[Collection entries]
+ + + +

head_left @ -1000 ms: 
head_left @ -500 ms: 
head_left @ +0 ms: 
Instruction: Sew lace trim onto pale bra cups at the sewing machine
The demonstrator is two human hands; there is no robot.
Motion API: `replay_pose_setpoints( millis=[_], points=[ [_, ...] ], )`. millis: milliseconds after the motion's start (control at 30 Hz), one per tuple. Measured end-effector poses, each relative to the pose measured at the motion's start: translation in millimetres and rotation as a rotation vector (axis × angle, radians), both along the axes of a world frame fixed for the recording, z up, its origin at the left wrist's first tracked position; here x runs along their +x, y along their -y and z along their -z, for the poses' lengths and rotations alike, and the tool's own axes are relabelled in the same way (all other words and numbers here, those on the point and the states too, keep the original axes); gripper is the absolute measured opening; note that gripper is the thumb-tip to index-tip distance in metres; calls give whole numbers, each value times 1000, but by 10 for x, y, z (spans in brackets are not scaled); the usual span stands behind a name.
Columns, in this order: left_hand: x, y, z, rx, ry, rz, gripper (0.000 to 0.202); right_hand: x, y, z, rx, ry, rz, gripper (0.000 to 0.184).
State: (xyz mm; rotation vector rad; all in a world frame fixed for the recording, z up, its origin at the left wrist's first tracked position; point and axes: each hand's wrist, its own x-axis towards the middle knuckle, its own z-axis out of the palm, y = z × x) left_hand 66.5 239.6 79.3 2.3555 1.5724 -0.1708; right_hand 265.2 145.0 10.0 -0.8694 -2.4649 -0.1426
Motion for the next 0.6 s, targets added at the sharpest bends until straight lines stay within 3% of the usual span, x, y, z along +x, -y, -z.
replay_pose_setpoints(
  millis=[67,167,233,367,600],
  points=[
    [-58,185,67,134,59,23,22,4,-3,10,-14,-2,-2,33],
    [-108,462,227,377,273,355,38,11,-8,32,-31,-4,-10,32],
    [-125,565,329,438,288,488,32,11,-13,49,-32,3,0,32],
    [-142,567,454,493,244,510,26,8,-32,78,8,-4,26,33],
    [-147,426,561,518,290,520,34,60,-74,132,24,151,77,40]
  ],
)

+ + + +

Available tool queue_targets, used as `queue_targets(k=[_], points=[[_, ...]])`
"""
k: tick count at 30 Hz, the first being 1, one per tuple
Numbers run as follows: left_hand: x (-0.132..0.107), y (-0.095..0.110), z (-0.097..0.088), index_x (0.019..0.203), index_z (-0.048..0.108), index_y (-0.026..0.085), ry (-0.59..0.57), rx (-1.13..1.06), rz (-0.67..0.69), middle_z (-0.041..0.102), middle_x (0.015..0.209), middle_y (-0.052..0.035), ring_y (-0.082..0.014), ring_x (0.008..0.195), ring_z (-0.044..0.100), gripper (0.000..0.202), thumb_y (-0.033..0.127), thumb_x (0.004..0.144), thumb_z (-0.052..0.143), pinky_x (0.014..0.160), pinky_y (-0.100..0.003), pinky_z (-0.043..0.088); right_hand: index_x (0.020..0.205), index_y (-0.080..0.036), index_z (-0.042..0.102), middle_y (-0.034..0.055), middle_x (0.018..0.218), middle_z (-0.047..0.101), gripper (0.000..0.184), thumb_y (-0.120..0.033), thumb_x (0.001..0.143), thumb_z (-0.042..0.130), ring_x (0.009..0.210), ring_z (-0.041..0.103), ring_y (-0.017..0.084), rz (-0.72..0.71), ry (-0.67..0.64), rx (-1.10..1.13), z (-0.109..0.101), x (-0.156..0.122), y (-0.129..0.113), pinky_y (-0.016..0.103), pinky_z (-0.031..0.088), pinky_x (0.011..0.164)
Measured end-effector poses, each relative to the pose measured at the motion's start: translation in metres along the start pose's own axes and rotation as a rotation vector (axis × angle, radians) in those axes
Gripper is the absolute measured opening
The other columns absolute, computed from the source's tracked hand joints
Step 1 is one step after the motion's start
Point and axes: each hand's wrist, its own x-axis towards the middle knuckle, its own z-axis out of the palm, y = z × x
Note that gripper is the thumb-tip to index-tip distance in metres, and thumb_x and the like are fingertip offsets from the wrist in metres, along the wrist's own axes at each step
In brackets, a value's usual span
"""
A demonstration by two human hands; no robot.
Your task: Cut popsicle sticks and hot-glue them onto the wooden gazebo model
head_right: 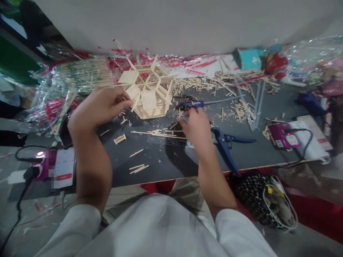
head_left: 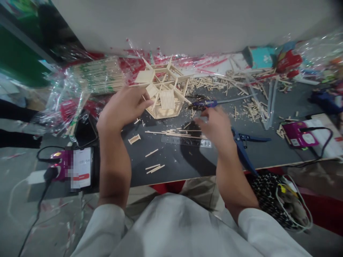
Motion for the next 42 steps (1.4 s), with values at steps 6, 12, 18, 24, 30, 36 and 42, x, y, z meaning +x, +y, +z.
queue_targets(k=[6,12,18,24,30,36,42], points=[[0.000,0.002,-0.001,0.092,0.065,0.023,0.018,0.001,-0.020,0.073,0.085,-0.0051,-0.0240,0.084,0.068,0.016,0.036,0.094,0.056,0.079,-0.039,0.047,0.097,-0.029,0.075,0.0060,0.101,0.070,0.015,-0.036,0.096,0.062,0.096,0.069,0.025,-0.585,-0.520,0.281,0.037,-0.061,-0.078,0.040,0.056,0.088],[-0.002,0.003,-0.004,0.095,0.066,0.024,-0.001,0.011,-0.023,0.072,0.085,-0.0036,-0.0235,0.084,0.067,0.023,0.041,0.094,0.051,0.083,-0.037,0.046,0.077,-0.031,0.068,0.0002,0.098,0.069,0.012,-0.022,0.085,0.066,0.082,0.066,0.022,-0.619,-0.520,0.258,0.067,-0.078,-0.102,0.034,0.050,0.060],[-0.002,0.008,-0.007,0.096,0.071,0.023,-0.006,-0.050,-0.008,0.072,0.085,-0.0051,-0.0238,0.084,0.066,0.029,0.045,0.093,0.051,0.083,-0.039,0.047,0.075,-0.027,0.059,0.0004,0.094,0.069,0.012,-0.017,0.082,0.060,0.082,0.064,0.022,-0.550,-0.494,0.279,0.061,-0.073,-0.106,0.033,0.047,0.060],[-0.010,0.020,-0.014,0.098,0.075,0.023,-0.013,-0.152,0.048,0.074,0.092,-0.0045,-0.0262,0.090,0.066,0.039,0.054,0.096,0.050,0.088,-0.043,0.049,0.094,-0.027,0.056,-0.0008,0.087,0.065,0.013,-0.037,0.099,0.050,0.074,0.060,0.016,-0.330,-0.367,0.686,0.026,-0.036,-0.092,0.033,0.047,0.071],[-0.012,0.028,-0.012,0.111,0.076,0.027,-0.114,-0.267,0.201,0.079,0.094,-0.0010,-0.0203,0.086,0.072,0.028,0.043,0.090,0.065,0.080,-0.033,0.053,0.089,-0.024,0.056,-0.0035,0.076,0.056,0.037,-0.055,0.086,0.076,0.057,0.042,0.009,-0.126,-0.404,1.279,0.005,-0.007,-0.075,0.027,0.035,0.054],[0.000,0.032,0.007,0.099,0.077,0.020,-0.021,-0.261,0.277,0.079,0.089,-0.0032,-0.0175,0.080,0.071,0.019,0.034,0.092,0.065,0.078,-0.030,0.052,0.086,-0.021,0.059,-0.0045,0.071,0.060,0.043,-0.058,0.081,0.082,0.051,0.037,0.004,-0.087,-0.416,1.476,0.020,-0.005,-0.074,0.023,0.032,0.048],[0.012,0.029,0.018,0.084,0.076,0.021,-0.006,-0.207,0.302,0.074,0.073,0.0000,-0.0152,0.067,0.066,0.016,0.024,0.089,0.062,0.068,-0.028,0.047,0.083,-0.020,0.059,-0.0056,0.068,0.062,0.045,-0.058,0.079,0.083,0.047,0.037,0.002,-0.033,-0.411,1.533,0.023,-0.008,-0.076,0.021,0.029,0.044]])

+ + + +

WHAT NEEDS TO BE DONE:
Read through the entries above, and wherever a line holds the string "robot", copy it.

REPLY:
The demonstrator is two human hands; there is no robot.
A demonstration by two human hands; no robot.

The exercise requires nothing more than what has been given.